Drake watched the emotions flitting across Thea's face. After what had transpired between them in his stateroom, how could she deny that she belong

ed to him?

He put the thought aside for later because what he wanted now was the continuation of the explanation she had begun when her maid entered the stateroom. He sensed that he was going to get just that. So he waited.

Thea bit her lip, a sure sign she was thinking. It occurred to Drake that she might not tell the whole story to her maid. He bit back his frustration.

"The other night I couldn't sleep. So I decided to take a short walk on deck and explore the ship a little more."

Melly's eye's widened. "Don't tell me you went on deck alone at night. Why, it isn't decent. What would your sainted mother have said?"

Drake didn't have a clue, but he wished the woman, sainted or not, had not said quite so much on the subject of marriage to her daughter.

Thea waved her hand, dismissing Melly's comment. "The thing is…" She let her voice trail off, and then taking a deep breath, she plunged on. "When I was on deck, someone attacked me and tried to throw me overboard."

Melly's face turned ashen and she collapsed on to the side of her bed as if her knees had given way. "Someone tried to throw you overboard?" She glared at Drake. "How could you let something like this happen? A respectable woman should be safe walking the decks of your ship. I've a good mind to, to…"

She clearly didn't know what she had a good mind to do, and Drake had no intention of giving her time to figure it out. The maid acted more like a mother hen than a servant. "Your mistress had no business on deck alone, particularly at night."

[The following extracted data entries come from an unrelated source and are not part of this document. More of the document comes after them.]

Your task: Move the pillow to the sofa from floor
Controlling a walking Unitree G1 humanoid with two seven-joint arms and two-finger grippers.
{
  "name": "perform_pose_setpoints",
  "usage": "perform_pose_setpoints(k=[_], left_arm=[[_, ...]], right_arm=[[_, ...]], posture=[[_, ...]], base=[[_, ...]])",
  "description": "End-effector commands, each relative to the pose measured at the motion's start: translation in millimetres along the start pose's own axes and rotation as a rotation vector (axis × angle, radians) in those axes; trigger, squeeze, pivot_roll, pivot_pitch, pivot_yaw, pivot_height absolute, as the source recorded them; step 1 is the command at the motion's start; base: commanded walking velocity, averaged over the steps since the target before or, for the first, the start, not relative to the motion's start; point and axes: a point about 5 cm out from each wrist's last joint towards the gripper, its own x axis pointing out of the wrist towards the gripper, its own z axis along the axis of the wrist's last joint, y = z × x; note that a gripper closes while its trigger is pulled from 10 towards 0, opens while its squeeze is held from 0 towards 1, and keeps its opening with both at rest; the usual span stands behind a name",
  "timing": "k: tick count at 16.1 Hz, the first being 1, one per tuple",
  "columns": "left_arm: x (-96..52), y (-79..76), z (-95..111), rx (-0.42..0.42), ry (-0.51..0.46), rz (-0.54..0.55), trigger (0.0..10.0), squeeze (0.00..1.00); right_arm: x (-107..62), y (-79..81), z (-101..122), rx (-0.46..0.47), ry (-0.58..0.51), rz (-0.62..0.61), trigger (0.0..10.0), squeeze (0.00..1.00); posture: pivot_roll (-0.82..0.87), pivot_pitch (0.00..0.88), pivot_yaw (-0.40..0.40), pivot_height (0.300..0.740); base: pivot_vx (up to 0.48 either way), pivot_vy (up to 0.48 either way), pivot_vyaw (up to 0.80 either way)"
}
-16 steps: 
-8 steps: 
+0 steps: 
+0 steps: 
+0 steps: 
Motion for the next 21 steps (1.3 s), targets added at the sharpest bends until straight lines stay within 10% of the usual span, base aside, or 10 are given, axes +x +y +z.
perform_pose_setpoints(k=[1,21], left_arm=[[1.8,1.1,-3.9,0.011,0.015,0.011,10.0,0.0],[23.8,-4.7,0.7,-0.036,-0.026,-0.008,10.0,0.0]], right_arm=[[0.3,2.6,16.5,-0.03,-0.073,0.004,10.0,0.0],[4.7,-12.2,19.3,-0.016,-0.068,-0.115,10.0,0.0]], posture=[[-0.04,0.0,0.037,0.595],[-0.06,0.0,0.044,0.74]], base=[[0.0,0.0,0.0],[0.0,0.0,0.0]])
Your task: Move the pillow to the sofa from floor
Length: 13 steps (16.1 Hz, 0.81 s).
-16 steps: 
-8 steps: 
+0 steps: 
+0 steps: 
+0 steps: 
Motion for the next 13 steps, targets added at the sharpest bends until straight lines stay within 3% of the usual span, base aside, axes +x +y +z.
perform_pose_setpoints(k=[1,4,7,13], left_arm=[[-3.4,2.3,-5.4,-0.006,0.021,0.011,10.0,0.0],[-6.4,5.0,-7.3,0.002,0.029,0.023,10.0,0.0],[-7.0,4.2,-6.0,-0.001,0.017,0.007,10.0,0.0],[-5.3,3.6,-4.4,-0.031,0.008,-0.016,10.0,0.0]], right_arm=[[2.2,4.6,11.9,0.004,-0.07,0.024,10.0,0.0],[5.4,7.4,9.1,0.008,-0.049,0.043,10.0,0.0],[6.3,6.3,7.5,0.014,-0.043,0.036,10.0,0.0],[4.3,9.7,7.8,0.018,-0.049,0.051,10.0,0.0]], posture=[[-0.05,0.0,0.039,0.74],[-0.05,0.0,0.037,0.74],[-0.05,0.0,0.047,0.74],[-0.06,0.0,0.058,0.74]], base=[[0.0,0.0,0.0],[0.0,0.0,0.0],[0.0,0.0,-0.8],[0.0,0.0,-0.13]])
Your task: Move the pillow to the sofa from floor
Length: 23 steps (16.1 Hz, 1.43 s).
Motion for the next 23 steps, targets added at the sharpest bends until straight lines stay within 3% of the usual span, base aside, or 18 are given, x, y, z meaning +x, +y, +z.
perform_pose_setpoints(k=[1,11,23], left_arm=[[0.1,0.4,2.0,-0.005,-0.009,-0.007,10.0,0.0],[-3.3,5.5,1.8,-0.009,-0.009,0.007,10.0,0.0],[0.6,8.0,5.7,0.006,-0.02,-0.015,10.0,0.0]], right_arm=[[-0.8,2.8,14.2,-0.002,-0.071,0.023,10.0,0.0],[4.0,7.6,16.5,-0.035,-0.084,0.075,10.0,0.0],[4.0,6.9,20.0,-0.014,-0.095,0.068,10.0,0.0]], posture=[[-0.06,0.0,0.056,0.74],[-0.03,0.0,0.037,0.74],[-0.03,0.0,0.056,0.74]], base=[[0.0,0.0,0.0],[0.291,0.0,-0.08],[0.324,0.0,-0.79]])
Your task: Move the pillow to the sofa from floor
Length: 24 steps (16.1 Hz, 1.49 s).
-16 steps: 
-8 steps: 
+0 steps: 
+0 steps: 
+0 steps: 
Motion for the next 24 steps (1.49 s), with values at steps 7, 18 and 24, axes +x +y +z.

"As if that had anything to do with it. Miss Thea has a mind of her own, and that's a fact. It's no excuse for some blackguard to come along and try to do her harm."

"I didn't mean to imply that it was."

Thea drew his attention with a long-drawn-out sigh. "Listen, you two. Arguing about it isn't going to solve anything. It is imperative that I have the chance to interrogate the villain before he jumps ship and disappears altogether."